Woodstock School District Budget OK’d
Woodstock — The middle-high school and supervisory union buildings will get the maintenance improvements they need, as voters approved all four articles under an $800,000 bond issue at Town Meeting on Tuesday.
Woodstock Union High School District voters approved on a 747-376 vote to replace windows at the school to the tune of $200,000, but narrowly approved, 578-543, borrowing $300,000 to purchase land near the school to construct a second egress to the property.
Residents cast ballots, 751-370, in favor of borrowing $150,000 to replace the roof on the Windsor Central Supervisory Union building, and also voted, 900-229, to borrow $150,000 to replace one of two aging boilers at Woodstock Union High and Middle School.
“Voters have always been very supportive of the school and I think the vote shows that they trusted the board’s opinion and the investigation that we did to bring these items to them,” Woodstock Union School Board Chairman Dwight Doton said in an interview on Wednesday.
Officials convened Wednesday morning to count the Australian ballots cast during Town Meeting on Tuesday.
The bond votes from the six towns in the school district were comingled before they were counted, so there was no way of knowing the breakdown of how voters in Barnard, Bridgewater, Pomfret, Reading, Killington and Woodstock voted on the bond articles, Doton said.
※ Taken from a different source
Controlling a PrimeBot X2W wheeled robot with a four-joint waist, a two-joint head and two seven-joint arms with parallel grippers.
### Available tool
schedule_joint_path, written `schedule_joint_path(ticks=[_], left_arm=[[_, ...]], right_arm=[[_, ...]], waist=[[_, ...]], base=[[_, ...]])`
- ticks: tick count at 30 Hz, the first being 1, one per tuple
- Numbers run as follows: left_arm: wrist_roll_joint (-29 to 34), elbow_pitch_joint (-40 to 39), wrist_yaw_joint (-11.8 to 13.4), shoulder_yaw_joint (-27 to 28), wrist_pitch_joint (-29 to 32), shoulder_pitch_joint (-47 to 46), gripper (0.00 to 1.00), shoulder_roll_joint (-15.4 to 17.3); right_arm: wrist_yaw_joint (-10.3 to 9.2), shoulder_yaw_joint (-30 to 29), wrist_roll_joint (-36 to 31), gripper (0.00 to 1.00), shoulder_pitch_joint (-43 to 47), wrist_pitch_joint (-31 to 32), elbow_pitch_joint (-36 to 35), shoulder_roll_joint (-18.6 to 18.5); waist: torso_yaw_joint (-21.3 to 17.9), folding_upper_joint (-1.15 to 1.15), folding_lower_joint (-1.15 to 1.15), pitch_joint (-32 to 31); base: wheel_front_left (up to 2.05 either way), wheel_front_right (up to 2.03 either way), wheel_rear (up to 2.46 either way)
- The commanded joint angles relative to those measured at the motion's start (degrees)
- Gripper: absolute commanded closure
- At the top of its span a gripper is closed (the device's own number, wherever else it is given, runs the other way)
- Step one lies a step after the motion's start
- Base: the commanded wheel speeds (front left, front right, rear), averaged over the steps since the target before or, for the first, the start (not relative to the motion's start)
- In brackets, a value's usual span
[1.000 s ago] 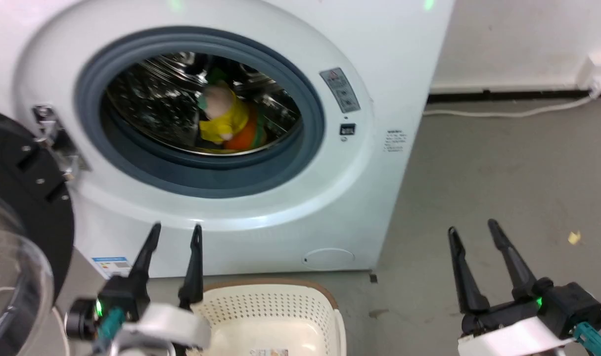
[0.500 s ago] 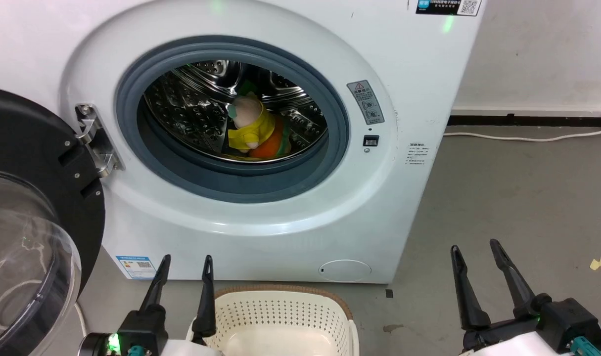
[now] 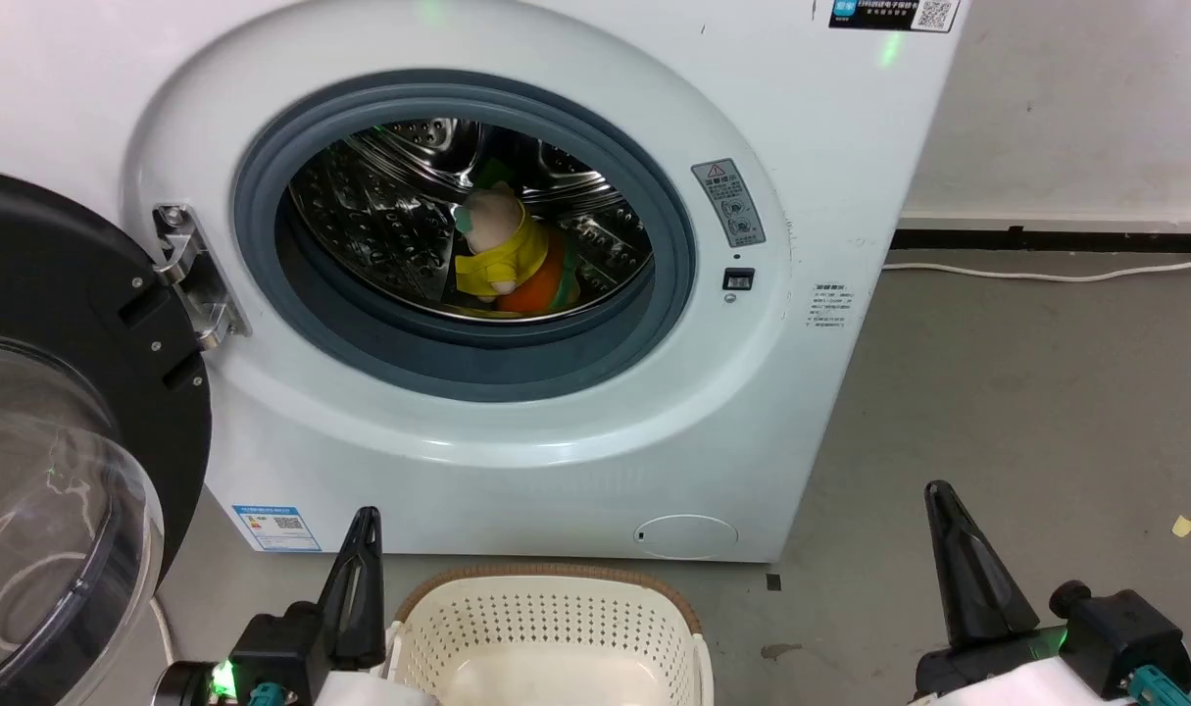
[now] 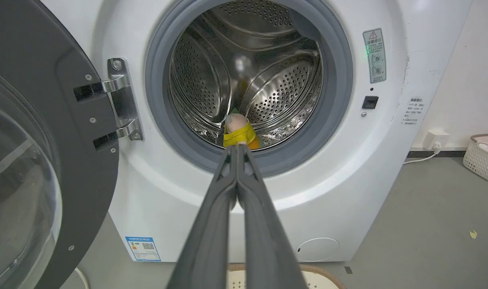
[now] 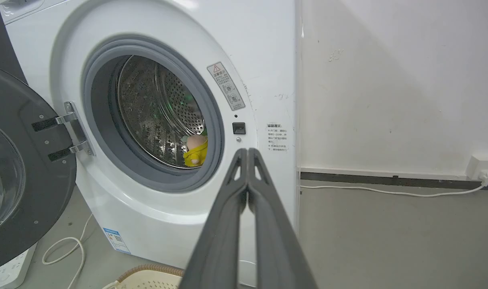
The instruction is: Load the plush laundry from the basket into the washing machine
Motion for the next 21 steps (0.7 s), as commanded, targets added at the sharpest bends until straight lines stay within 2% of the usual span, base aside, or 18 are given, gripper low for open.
schedule_joint_path(ticks=[1, 21], left_arm=[[0.4, -0.1, -0.2, 0.3, 0.4, -0.1, 1.00, -0.2], [2.0, -0.5, -1.4, 2.0, 2.8, -0.5, 1.00, -1.0]], right_arm=[[0.00, -0.1, -0.3, 1.00, -0.1, 0.4, 0.0, 0.0], [-0.01, -0.7, -1.8, 1.00, -0.6, 2.9, 0.1, 0.0]], waist=[[0.0, 0.00, 0.00, 0.0], [0.2, 0.00, 0.00, 0.0]], base=[[0.00, 0.00, 0.00], [0.00, 0.00, 0.00]])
That was not the case for the budget, though.
Voters approved the $11.7 million Woodstock Union High School District budget, 707-428, though residents in Bridgewater and Reading voted against it, 36-29 and 34-28, respectively.
The approved budget represents a 3.5 percent increase in total spending over the current year’s budget.
“I think they probably supported it because it was a tight budget that we presented,” Doton said. “Three and a half percent is just about the rate of inflation.”
Director of Finance and Operations David Leeders said last month it was nearly “impossible” to predict how many cents per $100 of property valuation the bond would add onto the tax rate for the duration of the bond.
The school is retiring two bonds taken out in 1994 and the last debt service payments are included in the 2014-15 proposed budget.
“(That is) one of the reasons we bonded this year,” Doton said.